Je suis insignifiant, à mes yeux comme aux yeux de tous, ma souffrance est insignifiante, pourtant elle englobe mon être, le ronge, tapisse les murs alentour, se retrouve dans chaque cellule de chaque chose, vivante ou non, empreinte indélébile.
Je marche, et tout ce que je vois ne sont que les stigmates de nos erreurs, dont on continue de se délecter, comme de joyaux. Tout ce que je vois, c’est la bêtise humaine qui transpire par les pores de chaque mur, chaque bâtiment, chaque enseigne.
Que tout brûle, putain.
Le macadam craque sous mes pas, puis se fissure en de profonds sillons, qui s'engorgent presque aussitôt de lave. Les arbres alentour s'embrasent, et le ciel vire à l'orange. Les pneus des véhicules éclatent sous la chaleur montante, et j'entends les premiers cris de désespoir. La douleur se lit alors sur les visages de ceux qui, il y a une minute à peine, ne se préoccupaient même pas de leur existence. D'un geste de mes bras, les sillons deviennent cratères, qui vomissent des geysers de flammes. Les cris s'intensifient, les corps commencent à se consumer. Une femme, le corps calciné, vomissant la souffrance qu'elle ne peut plus hurler, tend un bras étriqué dans ma direction, geste d'espoir futile, puis se désagrège. Je crache de dépit sur le tas de cendre qu'elle est devenue. Tous faibles, tous.
J'avance, inexorablement.
J’apprivoise peu à peu mes funestes capacités. Tous seront cendres, car J’ai parlé.
Les arbres, autrefois verdoyants, ne sont plus que de pauvres cure dents étriqués. Les craquèlements des flammes sont doux à mes oreilles, je me laisse bercer, les yeux mi clos, et bientôt je suis seul. Plus rien n’existe, j’ai arrêté le temps. Les hommes, vieux souvenir, me sont enfin agréables. Devant mes yeux, le chaos originel, le vide, le Rien.

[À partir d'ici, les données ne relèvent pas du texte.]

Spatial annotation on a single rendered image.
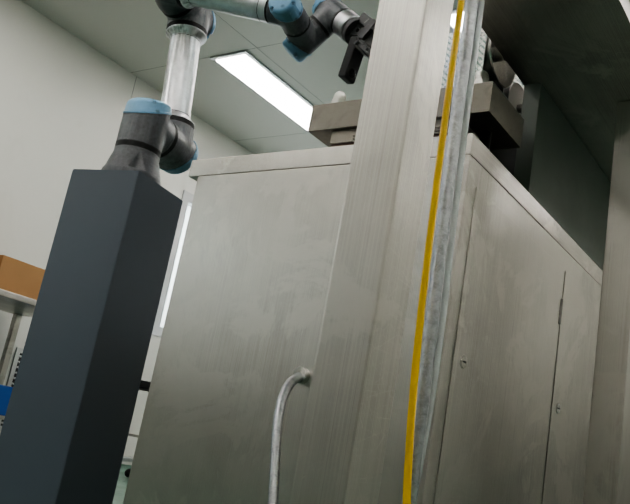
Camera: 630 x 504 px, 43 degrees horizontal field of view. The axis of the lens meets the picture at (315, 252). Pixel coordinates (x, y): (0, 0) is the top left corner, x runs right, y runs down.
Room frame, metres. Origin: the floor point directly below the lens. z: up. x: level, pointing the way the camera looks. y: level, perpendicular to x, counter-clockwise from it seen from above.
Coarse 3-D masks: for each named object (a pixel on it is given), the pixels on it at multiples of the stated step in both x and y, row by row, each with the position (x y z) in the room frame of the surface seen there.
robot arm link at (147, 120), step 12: (132, 108) 1.85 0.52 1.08; (144, 108) 1.85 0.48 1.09; (156, 108) 1.85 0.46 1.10; (168, 108) 1.88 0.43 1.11; (132, 120) 1.85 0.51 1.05; (144, 120) 1.85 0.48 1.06; (156, 120) 1.86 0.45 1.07; (168, 120) 1.90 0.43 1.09; (120, 132) 1.86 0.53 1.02; (132, 132) 1.85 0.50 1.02; (144, 132) 1.85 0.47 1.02; (156, 132) 1.86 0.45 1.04; (168, 132) 1.91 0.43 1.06; (156, 144) 1.87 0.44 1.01; (168, 144) 1.93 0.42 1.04
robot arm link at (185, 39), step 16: (176, 16) 1.98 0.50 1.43; (192, 16) 1.99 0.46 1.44; (208, 16) 2.03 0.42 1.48; (176, 32) 2.00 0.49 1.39; (192, 32) 2.00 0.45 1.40; (208, 32) 2.07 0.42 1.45; (176, 48) 2.00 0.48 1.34; (192, 48) 2.01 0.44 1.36; (176, 64) 2.00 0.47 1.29; (192, 64) 2.01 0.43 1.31; (176, 80) 2.00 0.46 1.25; (192, 80) 2.02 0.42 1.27; (176, 96) 1.99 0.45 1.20; (192, 96) 2.03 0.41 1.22; (176, 112) 1.99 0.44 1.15; (192, 128) 2.02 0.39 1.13; (176, 144) 1.95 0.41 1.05; (192, 144) 2.03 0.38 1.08; (160, 160) 1.98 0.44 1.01; (176, 160) 2.00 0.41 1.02
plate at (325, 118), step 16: (480, 96) 1.30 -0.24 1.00; (496, 96) 1.30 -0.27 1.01; (320, 112) 1.51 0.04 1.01; (336, 112) 1.49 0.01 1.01; (352, 112) 1.46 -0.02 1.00; (480, 112) 1.30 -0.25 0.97; (496, 112) 1.31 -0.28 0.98; (512, 112) 1.37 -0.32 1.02; (320, 128) 1.51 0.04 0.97; (336, 128) 1.48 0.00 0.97; (352, 128) 1.47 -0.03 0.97; (480, 128) 1.36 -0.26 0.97; (496, 128) 1.35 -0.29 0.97; (512, 128) 1.37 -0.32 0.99; (496, 144) 1.42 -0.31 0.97; (512, 144) 1.41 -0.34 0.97
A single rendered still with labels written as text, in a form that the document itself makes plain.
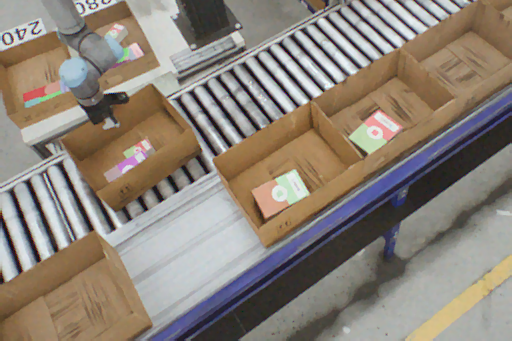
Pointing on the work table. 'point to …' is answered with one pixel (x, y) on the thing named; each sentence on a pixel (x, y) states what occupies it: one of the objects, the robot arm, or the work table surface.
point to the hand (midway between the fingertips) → (116, 120)
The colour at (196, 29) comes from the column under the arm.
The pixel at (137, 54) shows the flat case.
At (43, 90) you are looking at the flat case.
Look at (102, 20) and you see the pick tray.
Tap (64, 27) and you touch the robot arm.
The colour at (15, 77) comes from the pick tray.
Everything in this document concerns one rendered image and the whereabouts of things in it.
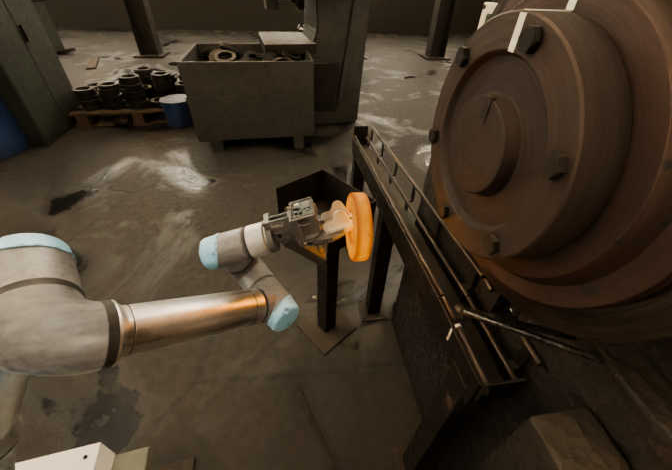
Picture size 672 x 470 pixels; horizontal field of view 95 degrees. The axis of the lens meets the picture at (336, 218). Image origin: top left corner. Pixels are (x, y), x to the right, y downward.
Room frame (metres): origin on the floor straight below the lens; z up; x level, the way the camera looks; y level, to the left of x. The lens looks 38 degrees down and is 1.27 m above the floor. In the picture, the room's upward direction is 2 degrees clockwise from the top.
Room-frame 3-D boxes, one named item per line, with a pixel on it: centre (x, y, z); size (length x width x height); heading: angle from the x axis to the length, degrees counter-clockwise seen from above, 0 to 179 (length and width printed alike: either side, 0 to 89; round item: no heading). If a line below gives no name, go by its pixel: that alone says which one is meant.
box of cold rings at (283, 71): (2.99, 0.81, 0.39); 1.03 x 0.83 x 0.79; 103
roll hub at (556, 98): (0.36, -0.19, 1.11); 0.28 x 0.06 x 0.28; 9
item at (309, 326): (0.83, 0.04, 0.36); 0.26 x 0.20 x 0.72; 44
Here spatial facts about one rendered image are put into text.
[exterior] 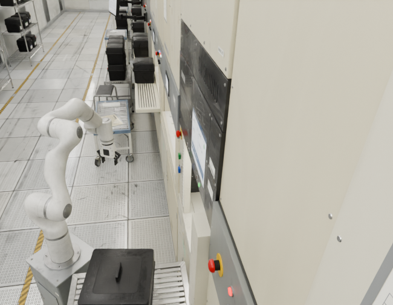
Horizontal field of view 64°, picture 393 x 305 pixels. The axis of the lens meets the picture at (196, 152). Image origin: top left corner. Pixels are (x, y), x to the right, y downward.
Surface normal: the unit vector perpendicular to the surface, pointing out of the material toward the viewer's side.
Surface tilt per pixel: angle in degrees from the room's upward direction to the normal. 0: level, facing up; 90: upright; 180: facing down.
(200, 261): 90
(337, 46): 90
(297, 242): 90
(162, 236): 0
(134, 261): 0
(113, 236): 0
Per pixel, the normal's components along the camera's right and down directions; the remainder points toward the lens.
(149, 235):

Alors, dans un dernier geste, mon corps -ultime ordure- s’embrase, et j’épouse l’essence de ce qu’est devenu le monde.
Libre. Libre…
Puis, rien. J'ouvre les yeux, et remarque que je n'ai cessé de marcher depuis lors. Toute l’ordure que je croyais avoir chassé est là, dans son horrible splendeur. Je surprends mon image dans une vitrine, un stupide sourire de contentement sadique aux lèvres. Putain.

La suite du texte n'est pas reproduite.